Recently, unsupervised approaches built on Generative Adversarial Networks (GANs) have demonstrated strong potential by casting video summarization as a reconstruction problem. Modern techniques further enhance this process by replacing Long Short-Term Memory (LSTM) architectures with self-attention mechanisms in the frame selection stage, enabling more efficient capture of long-range temporal relationships among video frames.

However, importance scores generated by self-attention may exhibit high variance and temporal inconsistency, which can negatively affect the quality of frame selection.

Proposed Method

In this project, we propose a novel model that integrates a diffusion-based score refinement mechanism into the adversarial training loop. To this end, a Denoising Diffusion Probabilistic Model (DDPM) is employed to act as a regularizer on the outputs of the self-attention module.

During training, the diffusion process refines noisy attention scores to produce more stable and representative importance estimates. These refined scores guide the Variational Autoencoder (VAE) and GAN components to reconstruct the video using only the most informative segments.

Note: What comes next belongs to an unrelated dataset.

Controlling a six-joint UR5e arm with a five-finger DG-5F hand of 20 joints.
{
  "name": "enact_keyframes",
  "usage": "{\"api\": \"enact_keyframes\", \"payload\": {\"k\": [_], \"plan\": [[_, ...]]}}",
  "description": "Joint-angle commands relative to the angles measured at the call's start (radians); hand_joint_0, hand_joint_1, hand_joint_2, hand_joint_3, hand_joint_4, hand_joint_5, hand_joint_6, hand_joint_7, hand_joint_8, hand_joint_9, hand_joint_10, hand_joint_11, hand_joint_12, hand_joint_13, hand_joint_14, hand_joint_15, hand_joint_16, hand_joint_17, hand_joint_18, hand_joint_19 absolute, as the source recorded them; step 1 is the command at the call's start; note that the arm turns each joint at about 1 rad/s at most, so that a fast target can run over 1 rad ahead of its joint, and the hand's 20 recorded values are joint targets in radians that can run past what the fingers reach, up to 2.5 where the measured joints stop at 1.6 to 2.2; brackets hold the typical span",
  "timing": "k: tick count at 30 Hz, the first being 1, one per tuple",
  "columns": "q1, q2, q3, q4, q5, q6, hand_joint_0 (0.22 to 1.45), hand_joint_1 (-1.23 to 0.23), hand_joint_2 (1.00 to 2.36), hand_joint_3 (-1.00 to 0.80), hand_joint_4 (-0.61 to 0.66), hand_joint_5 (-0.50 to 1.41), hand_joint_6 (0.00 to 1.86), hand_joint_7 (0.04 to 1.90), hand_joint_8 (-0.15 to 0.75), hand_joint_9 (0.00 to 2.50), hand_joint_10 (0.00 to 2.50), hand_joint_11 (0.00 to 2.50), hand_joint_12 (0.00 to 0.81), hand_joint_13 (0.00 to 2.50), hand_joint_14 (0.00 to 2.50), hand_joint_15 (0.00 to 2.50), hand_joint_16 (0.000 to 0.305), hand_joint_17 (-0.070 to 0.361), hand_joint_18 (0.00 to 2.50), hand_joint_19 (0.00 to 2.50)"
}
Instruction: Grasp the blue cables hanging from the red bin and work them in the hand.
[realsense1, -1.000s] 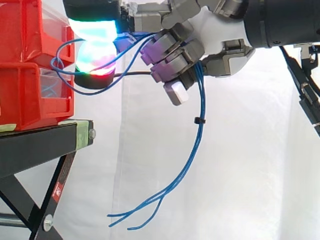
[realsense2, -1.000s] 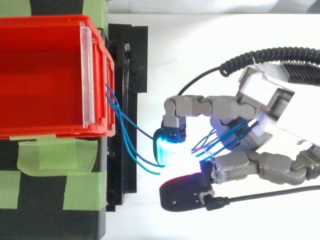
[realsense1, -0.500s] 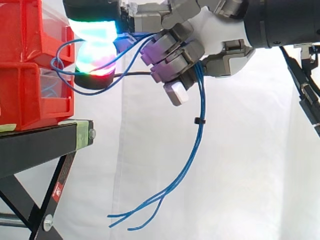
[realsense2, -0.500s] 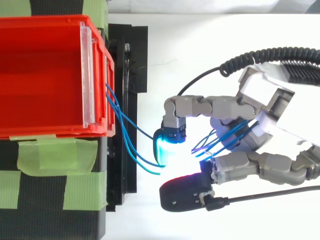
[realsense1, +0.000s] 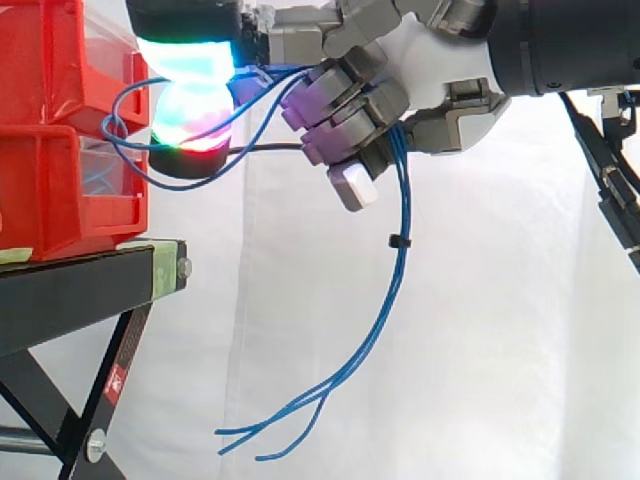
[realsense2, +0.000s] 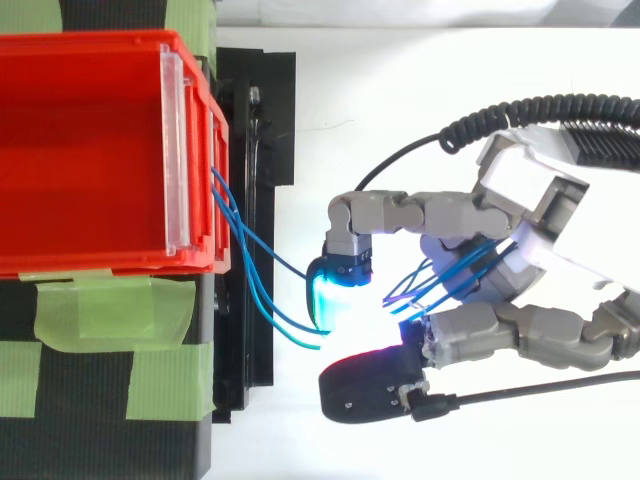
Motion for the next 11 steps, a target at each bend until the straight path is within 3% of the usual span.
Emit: {"api": "enact_keyframes", "payload": {"k": [1,11], "plan": [[0.000,0.000,0.000,0.000,0.000,0.000,0.91,-0.67,1.02,-0.50,0.20,0.53,0.19,1.57,0.615,1.54,2.50,2.50,0.681,1.96,2.50,1.86,0.213,0.160,2.34,0.64],[0.000,-0.001,0.000,0.000,0.000,-0.001,0.90,-0.67,1.02,-0.49,0.20,0.53,0.19,1.57,0.615,1.54,2.50,2.50,0.681,1.96,2.50,1.86,0.213,0.160,2.34,0.64]]}}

Experimental results demonstrate that the proposed method outperforms conventional GAN-based video summarization approaches in terms of capturing important video segments and preserving summary coherence.

Model Architecture

Forward and backward pass of the proposed diffusion-based video summarization model
Figure 1. Overview of the proposed framework. Left (Forward Pass): Self-attention importance scores are extracted from video frames and corrupted with noise across time steps t=0…T. Right ( Backward Pass): A 1D convolutional DDPM denoises the noisy scores conditioned on a timestep embedding, yielding refined importance scores that guide the GAN-VAE reconstruction.

Publications and Source Codes

The paper related to this project is currently under review. Once the review process is complete, the source code will be made available.